Scan the records below for the string "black" and return every line where it appears.
━━━
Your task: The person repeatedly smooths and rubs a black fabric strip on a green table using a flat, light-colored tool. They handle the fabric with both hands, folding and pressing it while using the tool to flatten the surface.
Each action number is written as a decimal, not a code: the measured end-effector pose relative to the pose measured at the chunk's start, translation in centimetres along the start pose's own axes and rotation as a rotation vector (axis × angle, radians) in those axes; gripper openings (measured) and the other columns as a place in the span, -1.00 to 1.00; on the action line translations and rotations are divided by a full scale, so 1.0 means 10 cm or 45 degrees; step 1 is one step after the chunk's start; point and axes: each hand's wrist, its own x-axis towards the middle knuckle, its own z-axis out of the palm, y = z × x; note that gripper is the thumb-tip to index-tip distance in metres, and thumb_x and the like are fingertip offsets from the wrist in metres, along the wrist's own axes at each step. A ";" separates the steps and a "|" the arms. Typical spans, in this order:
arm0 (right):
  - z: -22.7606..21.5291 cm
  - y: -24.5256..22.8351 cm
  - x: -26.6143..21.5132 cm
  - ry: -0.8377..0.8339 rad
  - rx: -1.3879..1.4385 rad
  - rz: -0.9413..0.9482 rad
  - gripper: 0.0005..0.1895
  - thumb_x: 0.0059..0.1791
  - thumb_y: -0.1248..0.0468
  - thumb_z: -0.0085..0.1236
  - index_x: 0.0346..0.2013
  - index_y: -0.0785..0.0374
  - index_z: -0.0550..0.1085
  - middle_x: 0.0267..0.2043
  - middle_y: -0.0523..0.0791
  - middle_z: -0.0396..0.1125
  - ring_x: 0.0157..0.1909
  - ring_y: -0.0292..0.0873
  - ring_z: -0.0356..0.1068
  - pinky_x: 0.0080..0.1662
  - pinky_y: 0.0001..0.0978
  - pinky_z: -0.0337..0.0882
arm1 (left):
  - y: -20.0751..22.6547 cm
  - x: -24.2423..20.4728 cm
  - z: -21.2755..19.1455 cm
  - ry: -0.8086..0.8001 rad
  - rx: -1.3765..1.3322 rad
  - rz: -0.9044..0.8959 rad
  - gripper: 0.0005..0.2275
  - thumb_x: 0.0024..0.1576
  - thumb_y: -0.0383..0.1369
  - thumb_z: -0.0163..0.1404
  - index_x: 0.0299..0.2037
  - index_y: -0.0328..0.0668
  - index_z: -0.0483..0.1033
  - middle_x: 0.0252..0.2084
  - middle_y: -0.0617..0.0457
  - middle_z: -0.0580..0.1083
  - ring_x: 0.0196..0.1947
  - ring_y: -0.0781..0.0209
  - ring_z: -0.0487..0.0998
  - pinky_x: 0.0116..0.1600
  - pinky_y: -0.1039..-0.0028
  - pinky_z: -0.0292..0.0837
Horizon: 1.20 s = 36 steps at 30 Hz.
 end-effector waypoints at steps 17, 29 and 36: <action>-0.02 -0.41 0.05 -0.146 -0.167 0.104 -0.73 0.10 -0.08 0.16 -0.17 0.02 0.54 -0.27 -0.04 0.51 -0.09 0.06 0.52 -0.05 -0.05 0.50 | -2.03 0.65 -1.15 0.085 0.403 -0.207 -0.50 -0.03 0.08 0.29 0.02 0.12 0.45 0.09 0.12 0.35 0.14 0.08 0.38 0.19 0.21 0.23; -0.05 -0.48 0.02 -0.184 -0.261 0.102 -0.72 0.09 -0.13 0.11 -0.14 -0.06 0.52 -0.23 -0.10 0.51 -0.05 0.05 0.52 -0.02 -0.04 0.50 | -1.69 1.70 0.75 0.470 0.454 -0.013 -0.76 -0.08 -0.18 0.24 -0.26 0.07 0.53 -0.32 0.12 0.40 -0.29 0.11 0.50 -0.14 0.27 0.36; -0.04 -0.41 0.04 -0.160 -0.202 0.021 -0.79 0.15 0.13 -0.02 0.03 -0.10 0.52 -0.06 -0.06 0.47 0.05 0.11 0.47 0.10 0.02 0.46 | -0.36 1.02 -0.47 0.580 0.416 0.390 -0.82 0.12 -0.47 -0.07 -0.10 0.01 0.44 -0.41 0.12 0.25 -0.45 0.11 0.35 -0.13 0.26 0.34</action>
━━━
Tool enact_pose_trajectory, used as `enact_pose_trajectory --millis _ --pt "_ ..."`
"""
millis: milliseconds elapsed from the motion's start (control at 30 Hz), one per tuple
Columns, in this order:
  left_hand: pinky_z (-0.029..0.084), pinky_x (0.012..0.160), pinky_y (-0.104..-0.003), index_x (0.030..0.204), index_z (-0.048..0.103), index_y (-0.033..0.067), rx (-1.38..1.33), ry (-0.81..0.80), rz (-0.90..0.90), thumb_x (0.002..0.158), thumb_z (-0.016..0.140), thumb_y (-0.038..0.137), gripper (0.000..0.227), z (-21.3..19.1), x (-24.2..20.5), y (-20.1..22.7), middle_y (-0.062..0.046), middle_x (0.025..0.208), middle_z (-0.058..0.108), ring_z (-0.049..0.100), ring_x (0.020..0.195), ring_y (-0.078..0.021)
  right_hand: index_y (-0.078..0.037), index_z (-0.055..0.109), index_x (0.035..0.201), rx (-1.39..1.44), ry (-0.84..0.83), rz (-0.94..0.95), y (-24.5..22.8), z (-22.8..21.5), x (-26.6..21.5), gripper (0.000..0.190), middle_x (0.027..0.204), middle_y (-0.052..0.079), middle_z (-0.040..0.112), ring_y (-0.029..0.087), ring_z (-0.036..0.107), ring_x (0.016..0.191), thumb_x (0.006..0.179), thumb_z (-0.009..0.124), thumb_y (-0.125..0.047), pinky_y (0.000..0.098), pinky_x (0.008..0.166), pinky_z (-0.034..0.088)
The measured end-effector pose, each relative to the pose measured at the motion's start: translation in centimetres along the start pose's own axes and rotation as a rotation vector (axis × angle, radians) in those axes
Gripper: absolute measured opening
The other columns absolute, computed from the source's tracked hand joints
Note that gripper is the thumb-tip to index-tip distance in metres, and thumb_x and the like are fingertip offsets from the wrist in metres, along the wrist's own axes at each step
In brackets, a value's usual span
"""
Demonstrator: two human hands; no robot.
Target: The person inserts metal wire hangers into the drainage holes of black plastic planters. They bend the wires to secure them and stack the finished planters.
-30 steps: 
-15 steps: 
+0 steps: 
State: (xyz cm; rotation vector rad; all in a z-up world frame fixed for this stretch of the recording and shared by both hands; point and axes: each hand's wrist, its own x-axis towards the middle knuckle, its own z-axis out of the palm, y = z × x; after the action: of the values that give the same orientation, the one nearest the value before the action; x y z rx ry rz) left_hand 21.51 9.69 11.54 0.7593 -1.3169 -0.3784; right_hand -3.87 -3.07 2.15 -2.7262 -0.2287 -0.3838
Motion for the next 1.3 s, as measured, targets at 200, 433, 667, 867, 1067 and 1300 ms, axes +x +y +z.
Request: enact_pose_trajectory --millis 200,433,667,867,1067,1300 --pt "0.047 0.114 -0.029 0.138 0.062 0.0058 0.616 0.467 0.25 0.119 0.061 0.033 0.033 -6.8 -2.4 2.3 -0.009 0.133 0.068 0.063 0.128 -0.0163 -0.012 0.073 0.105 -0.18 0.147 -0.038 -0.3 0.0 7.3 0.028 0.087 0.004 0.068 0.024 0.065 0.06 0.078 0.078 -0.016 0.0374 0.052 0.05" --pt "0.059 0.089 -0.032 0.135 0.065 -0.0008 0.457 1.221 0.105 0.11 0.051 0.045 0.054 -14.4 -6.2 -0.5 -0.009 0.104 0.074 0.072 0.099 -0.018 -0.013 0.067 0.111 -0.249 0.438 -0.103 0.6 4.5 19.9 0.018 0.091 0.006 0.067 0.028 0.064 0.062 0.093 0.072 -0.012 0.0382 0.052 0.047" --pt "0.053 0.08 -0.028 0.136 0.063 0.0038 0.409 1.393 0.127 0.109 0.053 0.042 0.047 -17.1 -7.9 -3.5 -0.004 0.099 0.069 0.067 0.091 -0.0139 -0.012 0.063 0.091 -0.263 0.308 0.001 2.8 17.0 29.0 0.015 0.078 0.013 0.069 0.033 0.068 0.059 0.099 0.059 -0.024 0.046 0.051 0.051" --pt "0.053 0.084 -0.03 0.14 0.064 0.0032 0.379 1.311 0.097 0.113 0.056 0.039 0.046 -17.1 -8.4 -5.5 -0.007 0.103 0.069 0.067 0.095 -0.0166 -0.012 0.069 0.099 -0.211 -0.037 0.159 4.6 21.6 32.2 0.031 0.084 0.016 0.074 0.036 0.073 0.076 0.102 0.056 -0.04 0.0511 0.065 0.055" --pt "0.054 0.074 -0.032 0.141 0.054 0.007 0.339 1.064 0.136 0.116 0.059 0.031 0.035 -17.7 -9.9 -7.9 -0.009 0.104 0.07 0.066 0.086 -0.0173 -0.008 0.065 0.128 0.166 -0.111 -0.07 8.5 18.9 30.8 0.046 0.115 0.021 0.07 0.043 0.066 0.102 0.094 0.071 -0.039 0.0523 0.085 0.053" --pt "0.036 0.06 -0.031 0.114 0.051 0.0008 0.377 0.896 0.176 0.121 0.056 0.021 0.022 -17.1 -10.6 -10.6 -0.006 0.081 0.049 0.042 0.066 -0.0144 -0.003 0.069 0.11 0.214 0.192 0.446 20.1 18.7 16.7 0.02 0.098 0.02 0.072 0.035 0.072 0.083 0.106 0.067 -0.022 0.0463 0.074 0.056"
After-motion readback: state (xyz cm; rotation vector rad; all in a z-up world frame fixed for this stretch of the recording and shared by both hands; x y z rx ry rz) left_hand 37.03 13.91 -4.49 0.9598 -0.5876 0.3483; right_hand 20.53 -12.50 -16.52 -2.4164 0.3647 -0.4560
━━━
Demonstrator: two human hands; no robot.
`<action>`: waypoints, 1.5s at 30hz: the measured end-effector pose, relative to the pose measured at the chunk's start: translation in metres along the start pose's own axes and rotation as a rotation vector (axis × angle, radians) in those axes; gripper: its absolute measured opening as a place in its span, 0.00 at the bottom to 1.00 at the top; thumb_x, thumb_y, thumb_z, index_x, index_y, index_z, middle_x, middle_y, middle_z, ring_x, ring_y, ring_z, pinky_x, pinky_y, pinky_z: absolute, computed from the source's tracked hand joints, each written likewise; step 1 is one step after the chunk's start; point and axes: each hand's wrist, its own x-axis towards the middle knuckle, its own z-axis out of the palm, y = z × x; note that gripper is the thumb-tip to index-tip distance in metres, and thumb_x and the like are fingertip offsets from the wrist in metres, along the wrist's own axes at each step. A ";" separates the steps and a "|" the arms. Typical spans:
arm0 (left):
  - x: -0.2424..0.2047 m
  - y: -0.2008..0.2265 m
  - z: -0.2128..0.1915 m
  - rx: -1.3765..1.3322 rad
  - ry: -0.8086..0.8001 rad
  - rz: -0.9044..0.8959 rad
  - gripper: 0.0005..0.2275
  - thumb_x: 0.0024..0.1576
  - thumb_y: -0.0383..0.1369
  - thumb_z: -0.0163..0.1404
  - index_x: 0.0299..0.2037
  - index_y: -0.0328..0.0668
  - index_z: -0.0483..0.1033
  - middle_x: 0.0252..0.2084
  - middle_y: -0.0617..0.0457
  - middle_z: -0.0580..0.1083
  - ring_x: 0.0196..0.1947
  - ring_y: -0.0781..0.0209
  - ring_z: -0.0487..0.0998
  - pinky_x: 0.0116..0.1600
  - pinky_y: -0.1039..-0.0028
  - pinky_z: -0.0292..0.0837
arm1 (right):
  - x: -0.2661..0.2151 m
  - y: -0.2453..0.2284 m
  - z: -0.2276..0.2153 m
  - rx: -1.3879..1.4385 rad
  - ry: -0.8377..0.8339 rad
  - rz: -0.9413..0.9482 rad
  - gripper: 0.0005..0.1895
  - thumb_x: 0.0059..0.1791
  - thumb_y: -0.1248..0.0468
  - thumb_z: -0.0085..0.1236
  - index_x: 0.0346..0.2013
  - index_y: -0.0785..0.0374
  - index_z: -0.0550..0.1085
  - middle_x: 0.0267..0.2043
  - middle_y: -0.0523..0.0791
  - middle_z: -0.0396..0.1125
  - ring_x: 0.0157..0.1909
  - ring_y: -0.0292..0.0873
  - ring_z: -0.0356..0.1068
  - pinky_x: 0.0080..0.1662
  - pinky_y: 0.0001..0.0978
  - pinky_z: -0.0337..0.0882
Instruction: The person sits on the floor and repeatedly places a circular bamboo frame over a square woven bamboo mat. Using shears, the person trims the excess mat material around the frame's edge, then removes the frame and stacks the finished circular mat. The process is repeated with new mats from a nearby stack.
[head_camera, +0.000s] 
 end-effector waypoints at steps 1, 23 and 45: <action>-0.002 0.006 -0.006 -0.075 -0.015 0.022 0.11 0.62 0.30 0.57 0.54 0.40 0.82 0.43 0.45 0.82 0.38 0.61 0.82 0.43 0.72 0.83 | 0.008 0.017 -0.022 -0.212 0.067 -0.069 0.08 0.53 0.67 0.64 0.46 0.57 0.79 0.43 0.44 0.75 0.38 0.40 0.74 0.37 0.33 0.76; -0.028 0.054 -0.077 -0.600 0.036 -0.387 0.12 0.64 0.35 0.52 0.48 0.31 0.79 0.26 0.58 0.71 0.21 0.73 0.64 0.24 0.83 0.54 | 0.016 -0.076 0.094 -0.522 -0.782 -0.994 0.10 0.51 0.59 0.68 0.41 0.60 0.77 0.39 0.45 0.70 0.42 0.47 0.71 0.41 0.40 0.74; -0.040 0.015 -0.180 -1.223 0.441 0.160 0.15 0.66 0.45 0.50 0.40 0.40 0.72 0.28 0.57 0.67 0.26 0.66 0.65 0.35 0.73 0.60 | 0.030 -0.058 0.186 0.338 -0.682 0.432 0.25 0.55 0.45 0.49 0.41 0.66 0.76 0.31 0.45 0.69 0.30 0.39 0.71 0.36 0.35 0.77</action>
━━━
» **Written solution**:
Your task: The person repeatedly smooths and rubs a black fabric strip on a green table using a flat, light-colored tool. They handle the fabric with both hands, folding and pressing it while using the tool to flatten the surface.
Target: The person inserts metal wire hangers into the drainage holes of black plastic planters. They bend the wires to secure them and stack the finished planters.

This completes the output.